To Virginia Woolfe's Lighthouse

By Abigail George

High school, Port Elizabeth, 1995


'The light. What do you think of the light?'

'It's day. The light comes with day. The sun comes with dawn.'

'It's hot.'

'It's always hot. It's South Africa.'

'It's post-apartheid South Africa.' However, what she really wanted to say was I am in love with you. Marc, I am in love with the light in your serious brown eyes. Talk to me about anything.

'You always have to be right about everything.'

'You don't think I have a superiority complex.'

'No.' she lied. 'No. Who told you that?'

'Oh, it doesn't matter. I don't really care. I mean if you say it's not true then it's not true.' Marc shrugged his shoulders. It made him look even more handsome to her.

'We should go to the beach.'

'I don't like the beach.'

'Everybody likes the beach.'

'By now you should know that I am not everyone.' He turned around to look at her with concern in his eyes.

'Are you okay?'

'No, no I'm fine. I just had an argument with my mother again this morning. I don't think she likes me very much.'

'Maybe she doesn't like the world. Maybe that's what's really bothering her, not you. Maybe your parents don't have sex anymore. Don't worry about you so much.' Then Marc leaned in and hugged her hard.

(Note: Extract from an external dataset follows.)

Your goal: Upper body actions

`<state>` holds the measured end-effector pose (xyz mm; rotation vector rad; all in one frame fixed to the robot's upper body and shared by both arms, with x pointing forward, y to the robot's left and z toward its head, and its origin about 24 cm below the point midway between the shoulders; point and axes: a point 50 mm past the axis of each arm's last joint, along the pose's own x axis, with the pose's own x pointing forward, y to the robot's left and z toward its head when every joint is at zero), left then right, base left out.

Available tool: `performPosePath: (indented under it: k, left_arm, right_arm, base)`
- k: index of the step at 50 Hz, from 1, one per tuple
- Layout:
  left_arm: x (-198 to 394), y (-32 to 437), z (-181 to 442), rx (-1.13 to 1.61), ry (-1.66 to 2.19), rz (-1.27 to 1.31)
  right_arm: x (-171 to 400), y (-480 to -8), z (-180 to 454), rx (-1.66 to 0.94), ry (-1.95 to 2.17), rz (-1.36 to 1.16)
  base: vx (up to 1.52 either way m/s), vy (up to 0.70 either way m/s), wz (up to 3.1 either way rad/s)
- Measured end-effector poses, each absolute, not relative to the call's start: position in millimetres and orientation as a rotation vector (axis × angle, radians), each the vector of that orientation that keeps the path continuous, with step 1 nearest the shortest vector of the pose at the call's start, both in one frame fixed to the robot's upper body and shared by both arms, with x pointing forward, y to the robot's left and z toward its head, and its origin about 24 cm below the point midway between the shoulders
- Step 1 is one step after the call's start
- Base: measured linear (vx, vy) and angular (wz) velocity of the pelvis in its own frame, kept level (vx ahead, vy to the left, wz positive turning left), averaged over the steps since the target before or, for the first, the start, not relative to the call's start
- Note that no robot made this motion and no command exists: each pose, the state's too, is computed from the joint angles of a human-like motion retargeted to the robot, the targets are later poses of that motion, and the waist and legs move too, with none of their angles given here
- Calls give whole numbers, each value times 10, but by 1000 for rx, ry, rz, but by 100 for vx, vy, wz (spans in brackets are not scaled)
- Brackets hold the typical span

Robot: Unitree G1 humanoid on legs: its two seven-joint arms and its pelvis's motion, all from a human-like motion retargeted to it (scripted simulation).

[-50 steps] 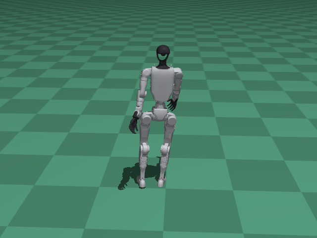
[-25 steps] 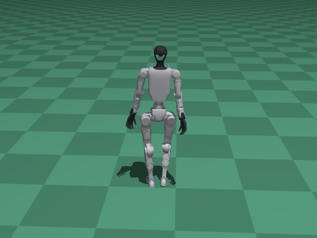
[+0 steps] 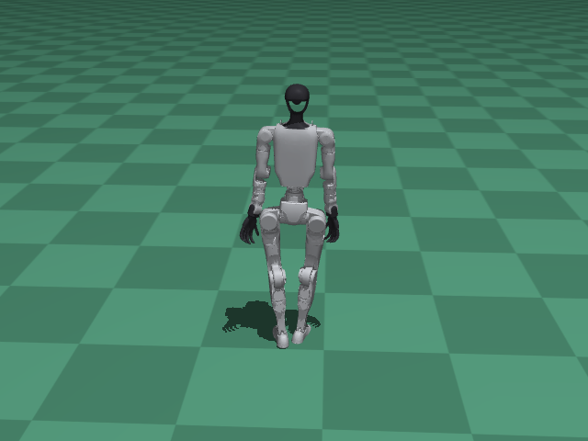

'I like the light today. It makes me happy. You make me happy. You make me laugh.'

'Thanks.' Marc said and smiled. He wasn't wearing his glasses today.

'I hate high school.'

'Maybe you hate high school because you read Virginia Woolf.'

'I think all her books are masterpieces.'

'So what was Sylvia Plath's masterpiece?'

'Ariel. Choose another one Marc.'

'Choose a masterpiece of Rainer Maria Rilke and Goethe.'

'For Rilke, I would have to choose, and this is difficult but it is a book I love. Letters to a Young Poet. For Goethe it would have to be Faust. Please don't choose Shakespeare but if you did, because poetry is my first love, I would have to choose his sonnets over his plays.'

'Do you think we would ever get married like that?'

'Like what? A marriage of convenience you mean.'

'Maybe. Perhaps.'


Thirty something, Port Elizabeth, 2013


Her hair was like a rosebush. It was full of tangles after her swim. In her eyes were the waves and the lighthouse. An empty house in an English novel on the coast that was once filled with children. Rumpus and an unmarried woman by the name of Lily Briscoe in her imagination. Her face was touched with salt, and light followed the glimmer of the sailboats on the horizon. It was the anglers' doing, catching all of those fish for an eternity. In reality, she lived in post-apartheid South Africa. In reality, she wrote novels. In her twenties, she lived in the adolescent wasteland of Johannesburg, a wilderness of people who had no concern for others.


High school, Port Elizabeth, 1995


'What are you really thinking about Marc?'

'I am thinking about the first time I have sex.'

'You're thinking about the performance.'

'You can't really act as if you're in love. You have to feel it. You have to feel all that loveliness in your bones. Would you choose madness or becoming a bride?'

'Marc, you should know the answer to that one by now. I would choose madness.'

'You know what? You are depressing. You're stressing me out.'


Thirty something, Port Elizabeth, 2013


In her thirties, after her homecoming, after that celebration, she began to write. It would not leave her. The phenomena of moths flapping their wings incessantly in the light as if they were glad to see her as she rinsed the sea and the smell of the day out of her hair in the bathroom sink. Her father was calling. They would have a light supper together of tuna fish sandwiches and red cappuccinos. The world around her had lost its exploratory feel and she became engaged in writing about relationships instead of having them with the opposite sex. She detached herself from having a myriad of beautiful things.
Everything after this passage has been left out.